Of your five computer groups, two would be doing research finding examples/definitions of Tragedy as well as associated multimedia on Romeo and Juliet (might be instructive to compare the ballet with the Zef film with the Baz film). They'd upload their findings onto a communal Google Doc. The next group is organizing that work into nice multi-media formats in addition to collecting pics from student cells (see below in just a second). The other two computer groups are synthesizing the information as they understand it by answering a series of associated questions directly into their individual or pair blogs. The rest of the class (three groups) are engaged in small group discussion with the teacher.
I'd rotate positions on the computers every half-hour and switch back and forth between computer groups and small discussion groups every other session.
You will find that students quickly become independent users, particularly of Web 2.0 tools. So, try to give them as much space as you can to work on their own. Cellphones are to your advantage, as well. Students can shoot photos and post to online albums for later drops into their blogs; and they can easily Tweet together a hyperlinked digital bibliography or a reading summary via a cellphone linked to Twitter.
The result: individualized formative assessments answering the essential question and associated questions that come up through small group discussion are posted on the blogs. The blogs are then combined and edited into a summative assessment in the form of a multimedia class wiki. You'll be able to cross-check each student's individual contribution to the class wiki by reviewing the doc's revision history which is automatically saved.
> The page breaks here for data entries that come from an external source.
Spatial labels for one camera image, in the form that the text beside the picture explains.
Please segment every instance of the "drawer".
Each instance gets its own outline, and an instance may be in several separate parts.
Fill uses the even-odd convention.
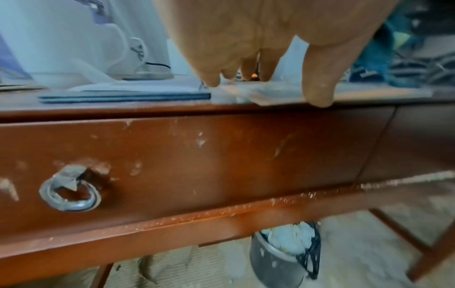
[[[455,169],[455,105],[398,107],[359,181]]]
[[[351,183],[393,107],[0,125],[0,243],[158,219]],[[62,167],[102,174],[101,204],[51,208]]]

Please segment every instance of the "black cord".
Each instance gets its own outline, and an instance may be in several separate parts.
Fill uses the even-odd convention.
[[[146,62],[146,64],[147,64],[147,65],[154,65],[154,66],[168,67],[169,69],[171,68],[169,65],[161,64],[161,63],[150,63],[150,62]]]

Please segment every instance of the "hand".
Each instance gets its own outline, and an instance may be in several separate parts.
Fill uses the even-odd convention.
[[[333,102],[334,89],[399,0],[154,0],[164,25],[210,87],[220,73],[246,80],[259,59],[269,81],[295,35],[310,44],[302,91],[316,106]]]

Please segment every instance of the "drawer handle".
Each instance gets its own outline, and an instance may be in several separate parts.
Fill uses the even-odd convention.
[[[39,189],[41,198],[49,206],[65,212],[85,212],[95,209],[101,203],[101,195],[89,182],[82,179],[87,168],[80,165],[67,165],[52,178],[46,180]],[[57,193],[58,189],[66,188],[77,191],[78,187],[84,186],[90,197],[86,200],[72,201],[63,198]]]

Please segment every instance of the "tiled floor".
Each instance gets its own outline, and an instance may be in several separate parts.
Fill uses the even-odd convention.
[[[431,244],[455,219],[455,196],[439,196],[384,207],[389,215]],[[321,221],[319,279],[305,288],[453,288],[455,257],[412,284],[405,271],[419,252],[366,211]],[[138,274],[137,260],[116,263],[106,288],[262,287],[249,264],[248,238],[204,248],[187,247],[157,254],[151,268],[156,285]],[[96,273],[89,269],[18,288],[84,288]]]

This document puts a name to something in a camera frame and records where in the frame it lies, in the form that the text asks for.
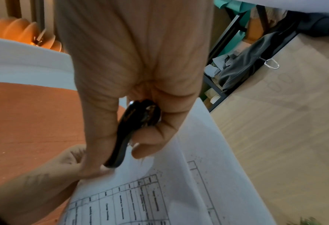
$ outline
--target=wooden table
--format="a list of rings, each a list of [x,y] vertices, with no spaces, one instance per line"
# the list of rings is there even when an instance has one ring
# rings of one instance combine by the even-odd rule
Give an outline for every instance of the wooden table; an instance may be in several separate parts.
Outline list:
[[[295,37],[212,113],[279,225],[329,225],[329,37]]]

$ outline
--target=wooden surface
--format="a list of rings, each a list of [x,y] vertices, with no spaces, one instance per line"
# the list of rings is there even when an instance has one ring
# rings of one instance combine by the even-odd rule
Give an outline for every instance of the wooden surface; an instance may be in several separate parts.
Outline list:
[[[279,225],[329,225],[329,37],[299,35],[212,113]]]
[[[0,184],[84,142],[76,91],[0,83]],[[63,207],[37,224],[57,224]]]

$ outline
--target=hand
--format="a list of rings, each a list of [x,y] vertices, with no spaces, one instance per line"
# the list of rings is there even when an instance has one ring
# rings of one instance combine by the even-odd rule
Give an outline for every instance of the hand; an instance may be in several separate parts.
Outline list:
[[[162,149],[199,95],[212,0],[58,0],[55,7],[82,102],[83,172],[96,171],[112,153],[124,96],[153,100],[162,110],[160,123],[134,133],[133,157]]]
[[[33,224],[67,200],[80,179],[85,145],[76,145],[0,186],[0,219],[10,225]],[[93,176],[109,173],[104,166]]]

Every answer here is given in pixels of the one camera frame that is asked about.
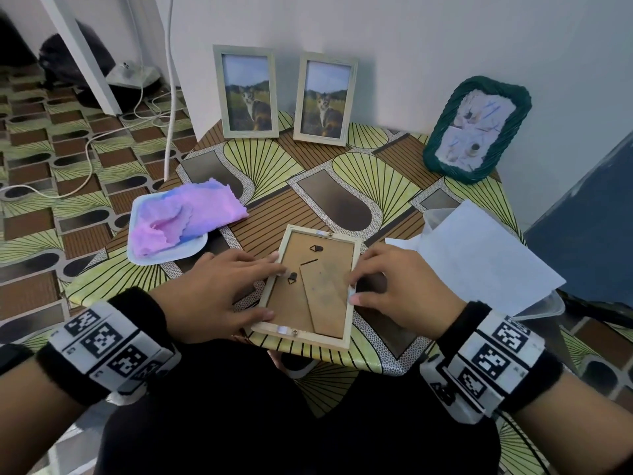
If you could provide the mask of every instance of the blue wall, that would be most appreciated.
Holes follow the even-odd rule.
[[[536,222],[526,240],[567,280],[566,292],[633,306],[633,134]]]

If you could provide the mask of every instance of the person's left hand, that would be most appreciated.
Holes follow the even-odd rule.
[[[205,253],[194,267],[177,279],[149,292],[165,313],[167,331],[177,341],[202,343],[228,338],[241,327],[271,320],[271,310],[263,307],[233,311],[233,299],[257,280],[281,275],[286,268],[277,261],[277,252],[261,260],[238,249],[217,256]]]

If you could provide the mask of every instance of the green frame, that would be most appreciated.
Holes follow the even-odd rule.
[[[436,151],[442,143],[446,129],[455,119],[463,98],[473,90],[481,90],[487,95],[499,95],[508,98],[514,103],[517,109],[510,114],[501,129],[501,133],[499,133],[499,137],[490,145],[481,167],[472,172],[466,172],[461,168],[446,165],[439,161],[436,156]],[[495,169],[497,162],[501,158],[501,154],[508,147],[514,135],[517,134],[521,122],[531,108],[532,98],[525,87],[510,85],[481,76],[466,79],[455,88],[435,128],[433,128],[433,133],[431,133],[427,146],[422,153],[424,165],[432,172],[442,173],[463,183],[477,183],[483,180]]]

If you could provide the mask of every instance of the small table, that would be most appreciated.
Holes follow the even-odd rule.
[[[408,239],[422,231],[425,210],[457,207],[466,198],[495,212],[523,240],[498,175],[465,185],[430,172],[422,163],[428,136],[352,123],[347,146],[334,147],[294,141],[292,124],[291,115],[280,111],[278,139],[225,140],[218,122],[158,191],[213,177],[231,187],[249,217],[209,233],[197,255],[150,267],[127,260],[125,228],[66,288],[69,300],[89,306],[133,285],[152,289],[189,270],[205,251],[235,247],[262,258],[279,248],[289,223],[360,237],[365,246],[385,237]],[[256,303],[263,287],[256,283],[237,307]],[[386,375],[406,373],[430,344],[366,308],[354,313],[349,351],[249,329],[241,337],[267,349]]]

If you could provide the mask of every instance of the black pants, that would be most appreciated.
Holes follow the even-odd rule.
[[[422,380],[359,374],[316,420],[265,350],[183,347],[178,367],[106,424],[95,475],[145,473],[497,473],[490,419],[456,423]]]

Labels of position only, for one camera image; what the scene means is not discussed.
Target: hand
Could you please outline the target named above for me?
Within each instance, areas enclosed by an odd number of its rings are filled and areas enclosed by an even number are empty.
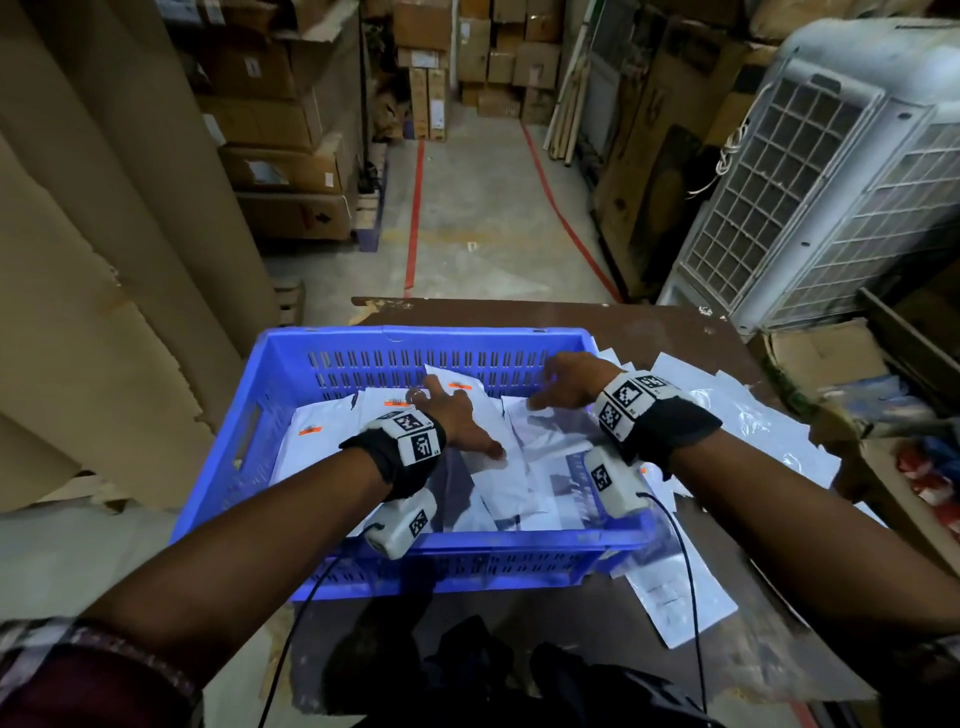
[[[530,409],[577,409],[593,404],[603,388],[623,372],[606,359],[587,352],[561,352],[543,367],[544,389],[527,400]]]
[[[473,421],[473,402],[464,390],[447,394],[436,375],[427,375],[423,386],[430,397],[414,388],[407,392],[407,401],[444,427],[449,446],[463,452],[482,452],[494,460],[503,457],[503,446]]]

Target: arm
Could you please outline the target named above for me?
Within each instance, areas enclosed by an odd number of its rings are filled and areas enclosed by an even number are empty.
[[[545,371],[532,409],[584,406],[620,374],[586,353],[559,354]],[[875,687],[892,648],[960,633],[960,581],[763,452],[718,430],[675,449],[669,467]]]
[[[466,393],[435,376],[411,401],[447,444],[502,455]],[[235,505],[141,566],[83,613],[205,685],[391,492],[372,458],[346,449]]]

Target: wooden tabletop
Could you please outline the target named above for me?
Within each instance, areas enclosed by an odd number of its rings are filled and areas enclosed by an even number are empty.
[[[358,298],[353,323],[363,326],[584,328],[603,350],[641,368],[667,352],[707,372],[718,369],[779,407],[762,371],[726,321],[694,307],[514,301]],[[791,615],[750,565],[743,550],[695,501],[678,497],[684,529],[739,609],[704,633],[708,694],[731,688],[761,701],[866,699],[873,691],[817,635]],[[363,603],[317,604],[318,630],[331,619],[355,619]],[[444,630],[472,614],[516,651],[517,663],[538,643],[573,647],[592,663],[634,667],[697,694],[693,643],[669,650],[625,579],[588,577],[580,587],[435,595],[414,630],[420,654],[431,654]],[[310,627],[298,649],[323,641]],[[314,647],[304,641],[314,640]]]

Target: white marker cube
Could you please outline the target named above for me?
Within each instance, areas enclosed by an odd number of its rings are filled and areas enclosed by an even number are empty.
[[[437,501],[426,488],[408,498],[388,500],[377,508],[370,521],[383,527],[367,531],[367,543],[391,561],[395,561],[410,550],[410,546],[436,513]]]
[[[637,495],[650,493],[649,486],[639,473],[623,462],[612,445],[598,445],[592,449],[584,455],[584,465],[604,509],[615,519],[650,507],[648,498]]]

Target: wrist strap
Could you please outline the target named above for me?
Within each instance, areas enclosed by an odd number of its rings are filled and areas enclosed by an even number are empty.
[[[384,482],[393,485],[387,500],[410,497],[426,485],[444,447],[443,426],[416,409],[382,415],[340,444],[370,455]]]
[[[604,387],[593,412],[627,464],[654,463],[664,478],[675,448],[693,445],[723,424],[689,395],[650,372],[624,372]]]

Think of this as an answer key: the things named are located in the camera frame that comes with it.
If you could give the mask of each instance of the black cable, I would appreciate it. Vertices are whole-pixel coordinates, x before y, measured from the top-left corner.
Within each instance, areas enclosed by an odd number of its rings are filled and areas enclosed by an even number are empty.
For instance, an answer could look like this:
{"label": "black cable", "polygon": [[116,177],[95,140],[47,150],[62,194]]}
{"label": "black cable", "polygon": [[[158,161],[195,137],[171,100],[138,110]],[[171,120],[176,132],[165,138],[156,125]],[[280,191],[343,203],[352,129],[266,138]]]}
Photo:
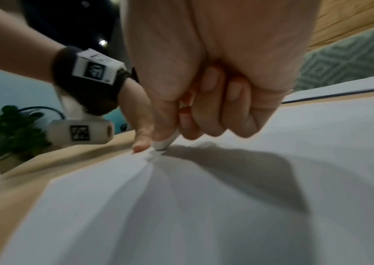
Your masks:
{"label": "black cable", "polygon": [[310,101],[310,100],[328,99],[330,97],[356,95],[356,94],[363,94],[363,93],[369,93],[369,92],[374,92],[374,88],[373,89],[367,89],[367,90],[358,90],[358,91],[351,91],[351,92],[343,92],[343,93],[326,95],[326,96],[307,97],[307,98],[304,98],[304,99],[285,101],[285,102],[282,102],[282,104],[304,102],[304,101]]}
{"label": "black cable", "polygon": [[58,111],[57,109],[51,108],[51,107],[44,107],[44,106],[26,107],[26,108],[18,109],[18,112],[22,112],[22,111],[26,111],[26,110],[52,110],[52,111],[56,112],[61,117],[62,120],[66,119],[65,115],[62,112]]}

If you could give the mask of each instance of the patterned rug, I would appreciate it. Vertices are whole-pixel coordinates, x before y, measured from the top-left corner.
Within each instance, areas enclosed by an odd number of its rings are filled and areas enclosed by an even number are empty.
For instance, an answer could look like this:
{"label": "patterned rug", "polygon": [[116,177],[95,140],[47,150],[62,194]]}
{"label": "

Things you absolutely must plan before attempting this sort of thing: all students need to be set up with a personal blog, all students must be accepted as authors on the same class wiki, and all students need to know, of course, exactly what's expected of them.
And remember, 'paperless' does not mean 'all computer all the time'. Socrates was paperless.
And be flexible. Spontaneous. You might find that less students on computers and more in discussion works better. You are the only one who really knows the dynamic in your classroom.
See what happens to the level of discussion in class and let me know what works and what doesn't. Be fearless. Good luck.